Work task: Down to the last line, the material below should be reproduced exactly.

START Supplied material

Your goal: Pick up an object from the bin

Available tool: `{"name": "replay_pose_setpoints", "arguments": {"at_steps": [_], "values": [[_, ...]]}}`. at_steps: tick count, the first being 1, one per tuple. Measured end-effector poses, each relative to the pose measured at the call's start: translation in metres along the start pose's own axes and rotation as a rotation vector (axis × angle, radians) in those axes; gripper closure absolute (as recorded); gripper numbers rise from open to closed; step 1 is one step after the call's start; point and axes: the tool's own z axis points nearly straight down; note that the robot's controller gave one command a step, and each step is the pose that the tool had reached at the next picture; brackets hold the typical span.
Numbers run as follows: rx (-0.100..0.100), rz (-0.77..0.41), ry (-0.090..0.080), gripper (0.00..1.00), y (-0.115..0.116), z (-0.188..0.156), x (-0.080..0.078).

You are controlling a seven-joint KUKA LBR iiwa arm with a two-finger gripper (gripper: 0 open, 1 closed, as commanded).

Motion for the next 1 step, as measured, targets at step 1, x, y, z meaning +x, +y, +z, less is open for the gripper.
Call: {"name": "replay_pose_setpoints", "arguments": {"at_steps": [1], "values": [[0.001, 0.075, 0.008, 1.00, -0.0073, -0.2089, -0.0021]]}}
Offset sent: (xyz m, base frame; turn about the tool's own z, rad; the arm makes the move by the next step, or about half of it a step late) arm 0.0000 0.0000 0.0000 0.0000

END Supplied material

Answer space:
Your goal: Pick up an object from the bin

Available tool: `{"name": "replay_pose_setpoints", "arguments": {"at_steps": [_], "values": [[_, ...]]}}`. at_steps: tick count, the first being 1, one per tuple. Measured end-effector poses, each relative to the pose measured at the call's start: translation in metres along the start pose's own axes and rotation as a rotation vector (axis × angle, radians) in those axes; gripper closure absolute (as recorded); gripper numbers rise from open to closed; step 1 is one step after the call's start; point and axes: the tool's own z axis points nearly straight down; note that the robot's controller gave one command a step, and each step is the pose that the tool had reached at the next picture; brackets hold the typical span.
Numbers run as follows: rx (-0.100..0.100), rz (-0.77..0.41), ry (-0.090..0.080), gripper (0.00..1.00), y (-0.115..0.116), z (-0.188..0.156), x (-0.080..0.078).

You are controlling a seven-joint KUKA LBR iiwa arm with a two-finger gripper (gripper: 0 open, 1 closed, as commanded).

Motion for the next 1 step, as measured, targets at step 1, x, y, z meaning +x, +y, +z, less is open for the gripper.
Call: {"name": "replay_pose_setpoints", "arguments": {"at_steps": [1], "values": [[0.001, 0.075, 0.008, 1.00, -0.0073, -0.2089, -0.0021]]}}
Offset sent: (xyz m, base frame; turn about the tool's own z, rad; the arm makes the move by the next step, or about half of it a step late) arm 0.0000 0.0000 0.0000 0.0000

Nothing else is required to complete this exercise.